PROBLEM TO WORK ON:
Please work out how many lines in the entries contain "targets", then give that number with nothing added.

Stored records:
-- -- --
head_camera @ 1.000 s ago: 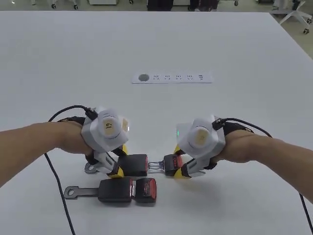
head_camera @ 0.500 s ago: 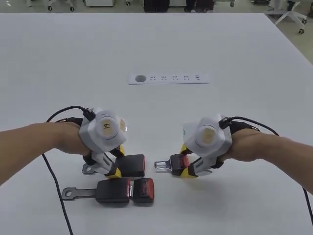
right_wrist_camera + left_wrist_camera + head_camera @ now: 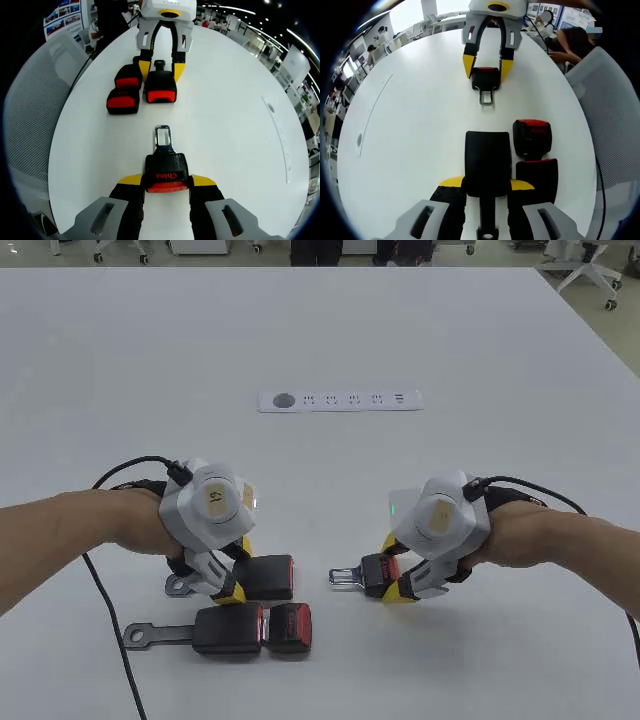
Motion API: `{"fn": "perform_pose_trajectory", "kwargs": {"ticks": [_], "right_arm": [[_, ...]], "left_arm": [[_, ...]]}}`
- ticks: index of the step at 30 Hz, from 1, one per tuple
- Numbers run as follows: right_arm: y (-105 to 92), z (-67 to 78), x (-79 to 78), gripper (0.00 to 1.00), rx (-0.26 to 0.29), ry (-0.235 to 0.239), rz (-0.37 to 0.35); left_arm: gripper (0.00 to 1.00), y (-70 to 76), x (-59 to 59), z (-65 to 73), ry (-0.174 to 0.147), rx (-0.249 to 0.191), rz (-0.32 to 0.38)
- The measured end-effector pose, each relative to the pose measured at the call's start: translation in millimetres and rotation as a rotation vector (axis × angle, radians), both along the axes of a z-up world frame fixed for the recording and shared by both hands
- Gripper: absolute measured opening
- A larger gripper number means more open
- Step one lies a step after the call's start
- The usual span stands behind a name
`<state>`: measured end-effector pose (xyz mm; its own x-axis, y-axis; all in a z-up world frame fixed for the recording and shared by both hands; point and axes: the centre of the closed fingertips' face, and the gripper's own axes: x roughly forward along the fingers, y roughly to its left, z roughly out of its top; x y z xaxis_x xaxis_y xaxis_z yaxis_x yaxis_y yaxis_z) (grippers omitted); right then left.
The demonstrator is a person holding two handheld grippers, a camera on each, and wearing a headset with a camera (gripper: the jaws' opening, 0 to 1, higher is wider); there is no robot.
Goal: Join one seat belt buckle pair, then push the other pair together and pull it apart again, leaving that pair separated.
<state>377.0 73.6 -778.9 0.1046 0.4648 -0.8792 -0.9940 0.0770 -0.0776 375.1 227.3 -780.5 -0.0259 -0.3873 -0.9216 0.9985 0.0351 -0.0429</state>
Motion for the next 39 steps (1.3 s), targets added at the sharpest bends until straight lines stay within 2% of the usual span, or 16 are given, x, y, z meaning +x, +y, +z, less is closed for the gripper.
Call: {"fn": "perform_pose_trajectory", "kwargs": {"ticks": [8, 14, 16, 28, 39], "right_arm": [[-8.1, -0.4, 1.7, 0.31, -0.008, 0.003, -0.010], [-9.5, 0.3, 1.5, 0.32, -0.012, -0.009, 0.005], [-9.1, 1.6, 1.3, 0.32, -0.019, -0.027, 0.039], [-11.1, 3.9, 2.9, 0.32, -0.030, -0.044, 0.031], [-11.8, 9.1, 1.2, 0.39, -0.016, -0.046, 0.020]], "left_arm": [[0.32, -0.5, -0.8, 1.0, -0.007, 0.009, -0.013], [0.33, -0.2, 0.2, 0.5, -0.012, 0.009, -0.012], [0.33, 0.0, 0.3, 0.3, -0.013, 0.007, -0.010], [0.33, -0.2, -0.2, 0.0, -0.021, 0.004, -0.010], [0.33, 1.0, 1.2, 1.0, -0.055, 0.012, -0.037]]}}
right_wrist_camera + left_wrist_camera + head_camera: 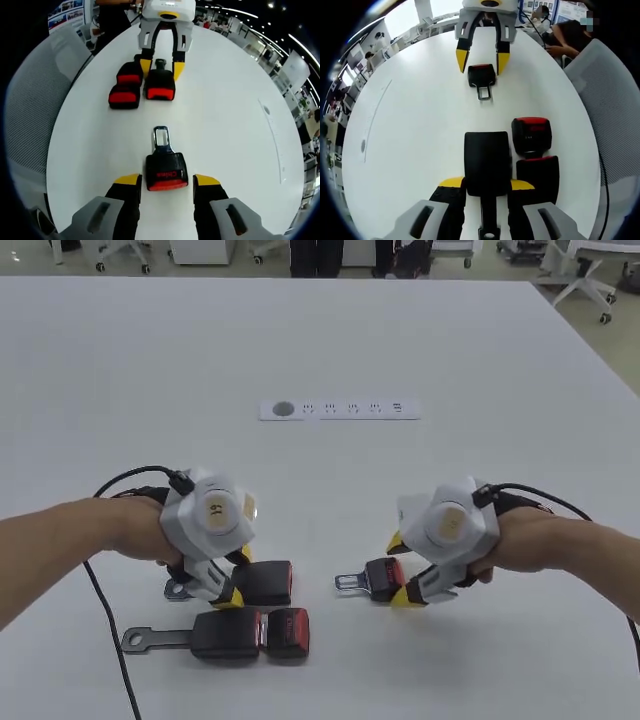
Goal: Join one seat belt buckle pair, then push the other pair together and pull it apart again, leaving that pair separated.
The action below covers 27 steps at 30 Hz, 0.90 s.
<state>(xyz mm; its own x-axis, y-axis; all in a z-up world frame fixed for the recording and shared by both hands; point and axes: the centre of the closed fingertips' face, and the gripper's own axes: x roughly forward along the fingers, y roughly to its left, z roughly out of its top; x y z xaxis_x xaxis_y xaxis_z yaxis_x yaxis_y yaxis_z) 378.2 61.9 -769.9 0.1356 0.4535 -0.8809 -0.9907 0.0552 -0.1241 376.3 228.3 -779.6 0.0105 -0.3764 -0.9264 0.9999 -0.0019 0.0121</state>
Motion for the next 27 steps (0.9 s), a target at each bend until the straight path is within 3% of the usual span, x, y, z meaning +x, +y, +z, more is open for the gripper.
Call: {"fn": "perform_pose_trajectory", "kwargs": {"ticks": [11, 19, 27], "right_arm": [[-4.6, 4.5, -1.9, 0.45, 0.002, -0.005, -0.003], [-8.5, 12.6, -5.9, 0.48, 0.012, -0.014, -0.014], [-13.3, 16.0, -10.5, 0.53, 0.037, -0.020, -0.041]], "left_arm": [[0.33, 1.6, 0.5, 12.1, -0.016, -0.027, 0.030], [0.34, 10.9, 0.2, 20.6, -0.018, -0.066, 0.102], [0.36, 20.9, -3.8, 30.0, -0.007, -0.133, 0.200]]}}
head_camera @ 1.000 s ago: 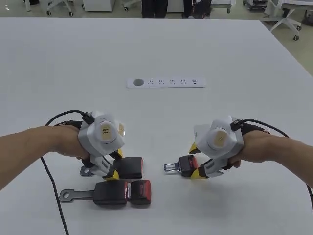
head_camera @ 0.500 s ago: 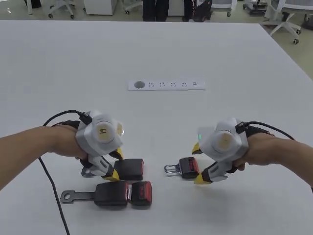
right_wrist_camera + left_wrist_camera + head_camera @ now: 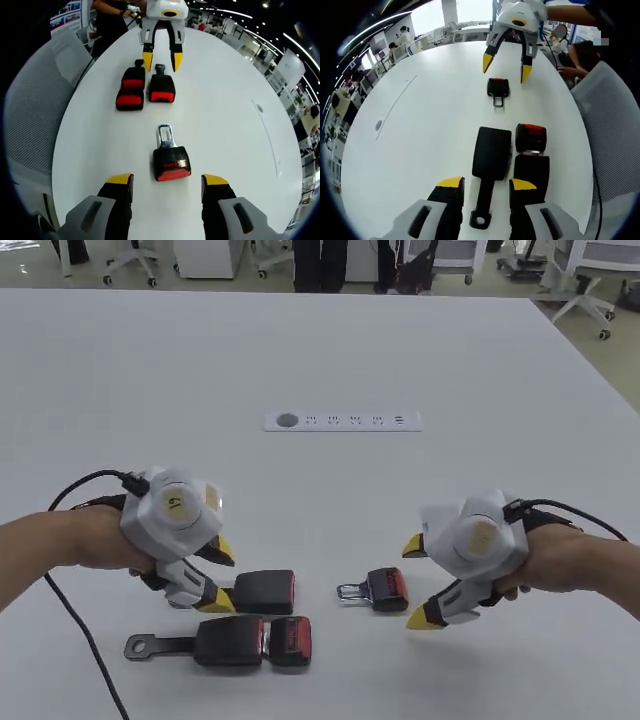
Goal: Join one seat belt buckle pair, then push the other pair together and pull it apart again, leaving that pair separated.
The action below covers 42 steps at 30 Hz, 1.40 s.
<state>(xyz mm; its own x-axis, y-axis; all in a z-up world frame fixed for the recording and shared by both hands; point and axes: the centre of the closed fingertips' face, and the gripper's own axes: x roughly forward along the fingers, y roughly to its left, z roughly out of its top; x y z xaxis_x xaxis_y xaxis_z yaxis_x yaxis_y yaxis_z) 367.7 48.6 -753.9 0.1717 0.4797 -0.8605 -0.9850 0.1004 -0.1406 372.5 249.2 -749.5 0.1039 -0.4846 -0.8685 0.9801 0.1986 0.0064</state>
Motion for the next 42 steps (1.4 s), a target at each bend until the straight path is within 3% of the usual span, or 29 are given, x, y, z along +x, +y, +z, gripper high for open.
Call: {"fn": "perform_pose_trajectory", "kwargs": {"ticks": [12, 18, 23, 28, 33, 35, 42], "right_arm": [[-9.9, 5.2, -5.8, 0.58, 0.067, -0.001, -0.084], [-10.8, 7.3, -11.5, 0.62, 0.113, -0.006, -0.127], [-12.4, 11.2, -12.6, 0.65, 0.158, -0.014, -0.182], [-12.4, 14.3, -14.5, 0.69, 0.213, -0.014, -0.250], [-13.2, 15.0, -16.9, 0.72, 0.258, -0.025, -0.291], [-10.4, 17.2, -22.9, 0.75, 0.292, -0.031, -0.303], [-6.9, 16.1, -28.6, 0.86, 0.375, -0.045, -0.367]], "left_arm": [[0.45, 23.2, -8.2, 9.4, 0.003, -0.100, 0.138], [0.50, 33.5, -9.3, 14.3, -0.015, -0.196, 0.221], [0.54, 33.3, -21.6, 19.2, -0.027, -0.254, 0.269], [0.60, 43.9, -24.5, 14.0, -0.037, -0.318, 0.336], [0.67, 47.9, -29.5, 17.0, -0.067, -0.353, 0.379], [0.71, 49.8, -29.5, 19.1, -0.094, -0.388, 0.413], [0.84, 57.2, -35.9, 13.9, -0.138, -0.447, 0.476]]}}
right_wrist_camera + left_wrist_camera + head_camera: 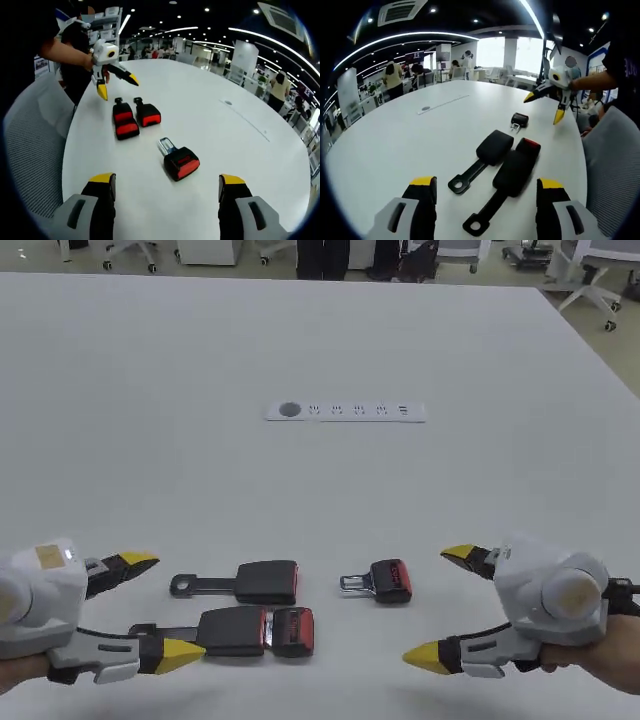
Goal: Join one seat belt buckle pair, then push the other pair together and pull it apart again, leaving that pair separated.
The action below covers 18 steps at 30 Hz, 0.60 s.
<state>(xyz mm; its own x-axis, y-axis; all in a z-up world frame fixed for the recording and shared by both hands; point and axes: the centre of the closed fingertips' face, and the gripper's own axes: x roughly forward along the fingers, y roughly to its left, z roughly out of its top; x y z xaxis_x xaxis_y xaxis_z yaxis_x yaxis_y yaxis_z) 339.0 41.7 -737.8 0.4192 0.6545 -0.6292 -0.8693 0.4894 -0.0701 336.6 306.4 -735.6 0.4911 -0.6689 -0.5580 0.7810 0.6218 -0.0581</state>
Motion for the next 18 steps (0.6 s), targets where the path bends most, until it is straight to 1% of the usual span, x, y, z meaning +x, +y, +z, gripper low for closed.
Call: {"fn": "perform_pose_trajectory", "kwargs": {"ticks": [2, 3, 5, 6, 8, 9, 13, 15, 16, 18], "right_arm": [[2.1, 3.0, -1.4, 0.90, 0.026, -0.014, -0.012], [1.8, 2.3, -1.7, 0.91, 0.036, -0.019, -0.022], [2.4, 2.1, -2.8, 0.95, 0.053, -0.028, -0.038], [3.4, 2.6, -3.8, 0.96, 0.060, -0.035, -0.041], [5.5, 3.4, -3.9, 0.99, 0.081, -0.062, -0.055], [8.3, 5.1, -4.8, 0.99, 0.105, -0.075, -0.066], [13.8, 2.9, -11.0, 0.99, 0.133, -0.089, -0.081], [15.2, 0.6, -14.8, 0.99, 0.143, -0.076, -0.093], [15.0, 0.4, -15.9, 0.99, 0.151, -0.072, -0.103], [14.1, 1.5, -17.7, 0.99, 0.174, -0.078, -0.121]], "left_arm": [[0.87, 2.0, -1.3, -0.9, -0.011, -0.009, 0.018], [0.89, 1.9, -3.0, 0.6, -0.012, -0.018, 0.037], [0.93, 2.3, -4.4, 3.3, -0.025, -0.046, 0.060], [0.94, 2.7, -4.0, 4.6, -0.039, -0.058, 0.070], [0.99, 4.3, -4.2, 4.3, -0.063, -0.067, 0.089], [1.00, 4.2, -5.1, 3.2, -0.066, -0.070, 0.090], [1.00, 0.8, -7.9, 1.9, -0.075, -0.072, 0.103], [1.00, -3.2, -11.3, 6.1, -0.089, -0.074, 0.115], [1.00, 1.1, -11.3, 3.3, -0.094, -0.083, 0.124], [1.00, 1.2, -14.2, 3.0, -0.096, -0.086, 0.135]]}}
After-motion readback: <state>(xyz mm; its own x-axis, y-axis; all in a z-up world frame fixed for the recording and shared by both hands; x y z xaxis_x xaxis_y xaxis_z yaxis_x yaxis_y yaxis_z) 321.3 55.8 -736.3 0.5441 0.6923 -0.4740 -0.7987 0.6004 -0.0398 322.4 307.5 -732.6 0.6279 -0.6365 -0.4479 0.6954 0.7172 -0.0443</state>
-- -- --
OUTPUT FOR THIS EXERCISE:
2